Work required
Set down exactly, from the records below, the line with "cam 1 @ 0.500" through the line with "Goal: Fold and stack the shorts", and nothing else.

[Data excerpts]
************
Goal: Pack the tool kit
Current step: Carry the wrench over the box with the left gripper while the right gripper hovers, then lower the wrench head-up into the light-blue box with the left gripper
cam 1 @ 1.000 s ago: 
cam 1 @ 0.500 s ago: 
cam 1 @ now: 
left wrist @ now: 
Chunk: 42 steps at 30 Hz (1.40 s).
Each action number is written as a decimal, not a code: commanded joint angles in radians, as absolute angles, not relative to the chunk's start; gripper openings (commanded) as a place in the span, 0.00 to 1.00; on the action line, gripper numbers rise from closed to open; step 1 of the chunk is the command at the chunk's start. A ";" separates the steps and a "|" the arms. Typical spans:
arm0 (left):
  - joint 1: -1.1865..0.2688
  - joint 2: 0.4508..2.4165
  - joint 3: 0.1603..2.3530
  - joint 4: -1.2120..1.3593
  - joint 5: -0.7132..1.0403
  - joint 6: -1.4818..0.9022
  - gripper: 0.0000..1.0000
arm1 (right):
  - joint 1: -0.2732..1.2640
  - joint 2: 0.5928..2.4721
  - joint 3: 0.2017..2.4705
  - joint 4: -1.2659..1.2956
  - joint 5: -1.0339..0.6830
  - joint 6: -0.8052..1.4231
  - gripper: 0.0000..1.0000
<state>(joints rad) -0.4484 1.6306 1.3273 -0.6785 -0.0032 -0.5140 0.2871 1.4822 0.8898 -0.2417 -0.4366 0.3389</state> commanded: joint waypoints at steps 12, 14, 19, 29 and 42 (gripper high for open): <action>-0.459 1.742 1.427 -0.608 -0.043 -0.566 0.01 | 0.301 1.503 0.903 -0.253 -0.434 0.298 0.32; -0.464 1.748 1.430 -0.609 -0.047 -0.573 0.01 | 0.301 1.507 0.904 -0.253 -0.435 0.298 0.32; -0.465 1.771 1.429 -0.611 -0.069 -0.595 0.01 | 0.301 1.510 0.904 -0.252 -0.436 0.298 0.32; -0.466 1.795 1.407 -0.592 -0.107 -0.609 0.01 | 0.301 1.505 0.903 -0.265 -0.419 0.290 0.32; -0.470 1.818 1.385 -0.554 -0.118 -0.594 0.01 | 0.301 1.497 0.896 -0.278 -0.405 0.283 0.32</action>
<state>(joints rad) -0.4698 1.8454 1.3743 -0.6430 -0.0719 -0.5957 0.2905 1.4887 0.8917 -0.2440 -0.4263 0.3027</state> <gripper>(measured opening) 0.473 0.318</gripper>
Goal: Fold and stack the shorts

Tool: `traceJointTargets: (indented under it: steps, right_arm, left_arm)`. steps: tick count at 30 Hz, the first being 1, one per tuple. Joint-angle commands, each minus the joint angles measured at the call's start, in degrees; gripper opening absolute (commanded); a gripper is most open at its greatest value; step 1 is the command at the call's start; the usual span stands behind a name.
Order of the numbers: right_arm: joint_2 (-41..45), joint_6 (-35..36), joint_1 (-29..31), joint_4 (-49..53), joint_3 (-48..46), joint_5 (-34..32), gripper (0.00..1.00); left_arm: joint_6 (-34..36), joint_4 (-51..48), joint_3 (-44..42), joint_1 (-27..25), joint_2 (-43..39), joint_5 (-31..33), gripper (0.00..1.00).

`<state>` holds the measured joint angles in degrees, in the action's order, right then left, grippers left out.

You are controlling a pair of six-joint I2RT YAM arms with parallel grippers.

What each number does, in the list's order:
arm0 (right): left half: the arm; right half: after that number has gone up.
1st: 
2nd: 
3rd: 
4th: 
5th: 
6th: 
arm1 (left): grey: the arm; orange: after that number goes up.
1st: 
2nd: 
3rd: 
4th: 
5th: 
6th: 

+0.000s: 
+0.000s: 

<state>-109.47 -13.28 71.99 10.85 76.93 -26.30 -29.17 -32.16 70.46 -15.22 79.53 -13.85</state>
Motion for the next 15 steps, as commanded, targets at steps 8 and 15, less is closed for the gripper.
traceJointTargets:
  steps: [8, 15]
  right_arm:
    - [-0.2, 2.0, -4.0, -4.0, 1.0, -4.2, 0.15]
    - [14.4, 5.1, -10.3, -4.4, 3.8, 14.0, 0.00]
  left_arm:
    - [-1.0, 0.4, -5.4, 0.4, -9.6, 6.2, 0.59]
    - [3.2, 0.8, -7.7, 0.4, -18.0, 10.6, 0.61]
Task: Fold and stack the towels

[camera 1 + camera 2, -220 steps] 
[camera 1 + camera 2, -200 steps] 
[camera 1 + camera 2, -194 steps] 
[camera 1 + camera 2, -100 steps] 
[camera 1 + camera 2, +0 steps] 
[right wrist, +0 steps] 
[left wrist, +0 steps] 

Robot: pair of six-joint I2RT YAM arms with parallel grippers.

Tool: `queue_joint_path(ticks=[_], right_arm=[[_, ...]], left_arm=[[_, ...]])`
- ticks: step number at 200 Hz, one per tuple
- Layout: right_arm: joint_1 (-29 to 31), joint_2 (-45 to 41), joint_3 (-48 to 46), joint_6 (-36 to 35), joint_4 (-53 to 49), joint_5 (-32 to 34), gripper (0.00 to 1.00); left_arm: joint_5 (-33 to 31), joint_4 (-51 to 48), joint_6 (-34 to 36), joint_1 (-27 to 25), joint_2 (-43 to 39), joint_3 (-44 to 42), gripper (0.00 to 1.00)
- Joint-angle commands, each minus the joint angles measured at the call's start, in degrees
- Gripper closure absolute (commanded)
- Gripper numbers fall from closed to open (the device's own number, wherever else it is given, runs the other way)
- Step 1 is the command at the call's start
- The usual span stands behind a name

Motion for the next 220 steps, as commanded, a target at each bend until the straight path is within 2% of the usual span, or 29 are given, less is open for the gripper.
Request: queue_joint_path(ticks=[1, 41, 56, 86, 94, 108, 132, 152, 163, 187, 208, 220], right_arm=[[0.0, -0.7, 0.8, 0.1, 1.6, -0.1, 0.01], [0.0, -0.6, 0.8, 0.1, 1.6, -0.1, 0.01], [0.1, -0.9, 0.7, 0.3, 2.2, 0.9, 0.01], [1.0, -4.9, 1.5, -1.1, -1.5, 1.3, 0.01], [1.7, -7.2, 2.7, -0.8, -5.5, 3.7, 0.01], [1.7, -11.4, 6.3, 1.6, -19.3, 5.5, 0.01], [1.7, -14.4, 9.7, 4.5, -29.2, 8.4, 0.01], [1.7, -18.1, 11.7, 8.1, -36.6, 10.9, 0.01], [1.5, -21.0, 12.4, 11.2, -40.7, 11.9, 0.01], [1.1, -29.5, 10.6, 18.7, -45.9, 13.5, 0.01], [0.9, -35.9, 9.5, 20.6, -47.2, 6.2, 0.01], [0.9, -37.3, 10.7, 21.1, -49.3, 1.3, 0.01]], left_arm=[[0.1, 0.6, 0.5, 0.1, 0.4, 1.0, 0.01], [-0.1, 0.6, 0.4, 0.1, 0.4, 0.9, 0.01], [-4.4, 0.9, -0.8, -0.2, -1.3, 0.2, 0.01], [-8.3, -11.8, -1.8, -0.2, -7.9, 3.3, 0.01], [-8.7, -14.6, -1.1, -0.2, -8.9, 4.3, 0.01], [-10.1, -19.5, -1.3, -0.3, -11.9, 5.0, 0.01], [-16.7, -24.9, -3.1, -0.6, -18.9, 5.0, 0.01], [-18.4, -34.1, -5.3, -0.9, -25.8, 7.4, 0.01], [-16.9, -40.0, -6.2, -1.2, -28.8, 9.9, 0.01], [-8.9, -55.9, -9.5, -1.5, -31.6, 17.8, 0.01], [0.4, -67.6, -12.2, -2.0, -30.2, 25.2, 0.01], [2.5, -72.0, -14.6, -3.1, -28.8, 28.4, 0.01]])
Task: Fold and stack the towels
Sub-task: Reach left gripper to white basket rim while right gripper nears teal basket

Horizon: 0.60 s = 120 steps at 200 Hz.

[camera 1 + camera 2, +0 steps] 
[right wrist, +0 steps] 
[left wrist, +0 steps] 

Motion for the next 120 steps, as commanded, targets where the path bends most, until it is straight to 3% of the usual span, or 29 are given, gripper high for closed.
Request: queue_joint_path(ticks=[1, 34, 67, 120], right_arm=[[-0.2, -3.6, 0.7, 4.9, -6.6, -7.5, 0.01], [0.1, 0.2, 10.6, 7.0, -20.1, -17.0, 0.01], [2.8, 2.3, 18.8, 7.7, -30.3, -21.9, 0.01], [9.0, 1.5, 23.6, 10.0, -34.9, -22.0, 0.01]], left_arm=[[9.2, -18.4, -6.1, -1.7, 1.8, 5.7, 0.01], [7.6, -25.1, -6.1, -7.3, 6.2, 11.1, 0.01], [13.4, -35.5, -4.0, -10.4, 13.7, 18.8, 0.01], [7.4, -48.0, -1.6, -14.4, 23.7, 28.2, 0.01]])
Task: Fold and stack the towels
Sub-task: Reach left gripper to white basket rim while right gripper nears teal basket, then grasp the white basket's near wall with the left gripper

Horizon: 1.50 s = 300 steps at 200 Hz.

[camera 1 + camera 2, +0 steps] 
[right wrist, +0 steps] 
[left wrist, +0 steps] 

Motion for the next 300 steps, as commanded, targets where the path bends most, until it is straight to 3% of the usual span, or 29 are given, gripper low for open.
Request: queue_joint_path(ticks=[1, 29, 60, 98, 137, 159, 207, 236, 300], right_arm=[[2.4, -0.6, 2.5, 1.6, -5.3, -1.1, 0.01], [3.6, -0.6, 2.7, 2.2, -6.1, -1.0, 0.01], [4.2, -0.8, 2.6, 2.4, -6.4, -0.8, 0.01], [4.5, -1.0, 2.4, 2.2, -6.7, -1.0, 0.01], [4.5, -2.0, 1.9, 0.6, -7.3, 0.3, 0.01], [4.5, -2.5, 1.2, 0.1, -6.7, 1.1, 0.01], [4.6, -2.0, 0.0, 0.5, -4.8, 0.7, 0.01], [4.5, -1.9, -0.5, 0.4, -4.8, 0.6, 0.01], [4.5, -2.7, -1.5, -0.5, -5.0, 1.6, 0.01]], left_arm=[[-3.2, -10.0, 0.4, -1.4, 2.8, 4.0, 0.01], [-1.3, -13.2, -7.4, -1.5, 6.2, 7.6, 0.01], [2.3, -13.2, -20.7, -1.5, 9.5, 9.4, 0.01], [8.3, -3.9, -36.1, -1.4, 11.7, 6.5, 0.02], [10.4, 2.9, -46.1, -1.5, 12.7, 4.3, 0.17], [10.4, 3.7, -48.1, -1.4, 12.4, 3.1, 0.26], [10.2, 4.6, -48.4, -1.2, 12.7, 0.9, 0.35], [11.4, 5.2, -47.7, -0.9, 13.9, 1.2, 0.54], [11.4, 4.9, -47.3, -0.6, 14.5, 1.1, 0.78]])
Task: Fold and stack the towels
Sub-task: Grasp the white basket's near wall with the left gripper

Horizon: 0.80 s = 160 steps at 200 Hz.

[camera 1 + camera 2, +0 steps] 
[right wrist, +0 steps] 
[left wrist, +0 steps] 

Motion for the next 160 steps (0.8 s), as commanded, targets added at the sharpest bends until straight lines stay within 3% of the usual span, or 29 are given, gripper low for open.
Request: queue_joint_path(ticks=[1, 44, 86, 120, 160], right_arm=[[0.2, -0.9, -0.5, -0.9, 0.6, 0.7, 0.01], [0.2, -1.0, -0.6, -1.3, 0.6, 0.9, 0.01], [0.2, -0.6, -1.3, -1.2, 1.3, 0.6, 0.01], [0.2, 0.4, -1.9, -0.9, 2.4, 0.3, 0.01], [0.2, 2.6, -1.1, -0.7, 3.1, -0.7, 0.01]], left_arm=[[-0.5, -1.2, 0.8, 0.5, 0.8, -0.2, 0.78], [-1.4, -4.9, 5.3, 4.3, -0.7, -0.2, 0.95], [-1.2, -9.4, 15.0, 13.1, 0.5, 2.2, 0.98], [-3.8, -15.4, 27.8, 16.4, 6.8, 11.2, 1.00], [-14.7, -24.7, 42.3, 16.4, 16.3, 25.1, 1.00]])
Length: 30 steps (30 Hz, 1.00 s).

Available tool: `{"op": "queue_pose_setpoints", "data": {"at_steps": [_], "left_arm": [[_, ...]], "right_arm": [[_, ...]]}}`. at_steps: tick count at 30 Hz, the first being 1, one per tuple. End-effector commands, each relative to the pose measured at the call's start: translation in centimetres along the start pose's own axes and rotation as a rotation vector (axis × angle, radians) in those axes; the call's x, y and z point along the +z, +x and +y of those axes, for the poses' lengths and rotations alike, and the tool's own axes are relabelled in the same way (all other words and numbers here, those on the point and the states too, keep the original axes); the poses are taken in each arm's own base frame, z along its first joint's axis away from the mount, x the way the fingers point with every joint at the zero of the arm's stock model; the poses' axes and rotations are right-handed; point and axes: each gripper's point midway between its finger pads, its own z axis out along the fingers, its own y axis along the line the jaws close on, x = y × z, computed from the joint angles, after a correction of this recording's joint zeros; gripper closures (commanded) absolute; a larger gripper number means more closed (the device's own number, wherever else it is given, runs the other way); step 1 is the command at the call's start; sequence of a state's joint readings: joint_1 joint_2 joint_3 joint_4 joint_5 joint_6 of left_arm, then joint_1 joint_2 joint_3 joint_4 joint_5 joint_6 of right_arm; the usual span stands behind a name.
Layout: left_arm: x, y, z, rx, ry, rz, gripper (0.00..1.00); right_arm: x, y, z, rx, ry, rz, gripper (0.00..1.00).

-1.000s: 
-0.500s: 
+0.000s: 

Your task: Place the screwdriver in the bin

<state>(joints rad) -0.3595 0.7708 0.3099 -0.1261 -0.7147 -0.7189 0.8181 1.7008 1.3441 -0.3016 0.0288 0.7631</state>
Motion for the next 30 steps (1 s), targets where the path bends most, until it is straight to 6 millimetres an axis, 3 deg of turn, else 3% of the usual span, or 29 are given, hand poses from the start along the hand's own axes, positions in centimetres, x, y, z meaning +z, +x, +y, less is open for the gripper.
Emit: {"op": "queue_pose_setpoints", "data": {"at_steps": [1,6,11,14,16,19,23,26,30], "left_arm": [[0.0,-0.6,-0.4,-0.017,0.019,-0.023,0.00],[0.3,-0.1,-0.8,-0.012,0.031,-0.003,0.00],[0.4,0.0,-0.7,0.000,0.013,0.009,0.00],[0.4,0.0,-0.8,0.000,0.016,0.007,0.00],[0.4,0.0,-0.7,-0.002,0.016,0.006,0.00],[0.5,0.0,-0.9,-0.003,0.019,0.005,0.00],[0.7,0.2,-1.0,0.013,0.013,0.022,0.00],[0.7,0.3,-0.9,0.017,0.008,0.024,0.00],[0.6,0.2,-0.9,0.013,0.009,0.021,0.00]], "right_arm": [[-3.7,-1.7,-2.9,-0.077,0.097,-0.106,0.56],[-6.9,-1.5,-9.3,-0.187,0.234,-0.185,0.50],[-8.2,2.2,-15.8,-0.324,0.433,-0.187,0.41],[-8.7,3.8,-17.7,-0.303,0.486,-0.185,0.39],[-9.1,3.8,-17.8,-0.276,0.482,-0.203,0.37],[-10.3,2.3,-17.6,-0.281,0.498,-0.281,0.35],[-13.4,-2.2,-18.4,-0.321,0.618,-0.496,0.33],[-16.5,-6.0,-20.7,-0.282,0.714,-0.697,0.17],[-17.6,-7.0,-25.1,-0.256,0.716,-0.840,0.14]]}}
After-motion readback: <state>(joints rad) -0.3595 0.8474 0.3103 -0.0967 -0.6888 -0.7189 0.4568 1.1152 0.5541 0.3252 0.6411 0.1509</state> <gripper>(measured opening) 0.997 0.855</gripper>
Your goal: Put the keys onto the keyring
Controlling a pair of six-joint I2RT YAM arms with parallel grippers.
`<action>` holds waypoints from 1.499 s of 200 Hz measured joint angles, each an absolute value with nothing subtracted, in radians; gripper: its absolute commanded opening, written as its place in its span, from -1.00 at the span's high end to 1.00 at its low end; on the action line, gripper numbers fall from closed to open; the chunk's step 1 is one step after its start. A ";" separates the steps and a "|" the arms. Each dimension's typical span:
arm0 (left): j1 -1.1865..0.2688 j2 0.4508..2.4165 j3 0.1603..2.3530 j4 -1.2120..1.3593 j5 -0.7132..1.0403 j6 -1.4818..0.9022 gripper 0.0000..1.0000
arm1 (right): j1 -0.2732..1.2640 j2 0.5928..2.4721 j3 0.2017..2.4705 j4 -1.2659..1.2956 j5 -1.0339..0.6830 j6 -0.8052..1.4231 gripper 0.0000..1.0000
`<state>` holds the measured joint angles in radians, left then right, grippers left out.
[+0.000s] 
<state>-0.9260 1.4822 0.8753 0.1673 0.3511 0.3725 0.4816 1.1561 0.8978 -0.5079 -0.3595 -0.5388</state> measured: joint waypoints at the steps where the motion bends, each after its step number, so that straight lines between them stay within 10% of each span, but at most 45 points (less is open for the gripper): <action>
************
Written solution
cam 1 @ 0.500 s ago: 
cam 1 @ now: 
left wrist @ now: 
Chunk: 42 steps at 30 Hz (1.40 s).
Each action number is written as a decimal, not a code: commanded joint angles in radians, as absolute angles, not relative to the chunk's start; gripper openings (commanded) as a place in the span, 0.00 to 1.00; on the action line, gripper numbers rise from closed to open; step 1 of the chunk is the command at the chunk's start. A ";" separates the steps and a "|" the arms. Typical spans:
arm0 (left):
  - joint 1: -1.1865..0.2688
  - joint 2: 0.4508..2.4165
  - joint 3: 0.1603..2.3530
  - joint 4: -1.2120..1.3593
  - joint 5: -0.7132..1.0403
  - joint 6: -1.4818..0.9022
  - gripper: 0.0000..1.0000
arm1 (right):
  - joint 1: -0.2732..1.2640
  - joint 2: 0.5928..2.4721
  - joint 3: 0.2017..2.4705
  - joint 4: -1.2659..1.2956
  - joint 5: -1.0339..0.6830
  - joint 6: -0.8052..1.4231
  - gripper: 0.0000..1.0000
<state>(joints rad) -0.4484 1.6306 1.3273 -0.6785 -0.0032 -0.5140 0.2871 1.4822 0.8898 -0.2417 -0.4366 0.3389</state> commanded: joint waypoints at steps 12, 14, 19, 29 and 42 (gripper high for open): <action>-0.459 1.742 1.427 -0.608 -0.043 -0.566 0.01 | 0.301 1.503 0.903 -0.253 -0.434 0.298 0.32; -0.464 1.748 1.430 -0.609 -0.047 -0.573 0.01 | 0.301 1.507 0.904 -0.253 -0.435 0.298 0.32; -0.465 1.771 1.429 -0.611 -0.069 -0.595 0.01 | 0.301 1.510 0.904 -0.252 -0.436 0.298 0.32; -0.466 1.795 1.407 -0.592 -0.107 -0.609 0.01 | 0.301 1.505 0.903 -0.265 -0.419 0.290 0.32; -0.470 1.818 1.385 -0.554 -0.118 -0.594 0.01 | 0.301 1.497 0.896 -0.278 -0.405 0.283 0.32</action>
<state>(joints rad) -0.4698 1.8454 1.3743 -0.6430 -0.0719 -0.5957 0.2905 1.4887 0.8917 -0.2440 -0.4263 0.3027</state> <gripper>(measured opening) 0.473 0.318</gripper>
Goal: Fold and stack the shorts

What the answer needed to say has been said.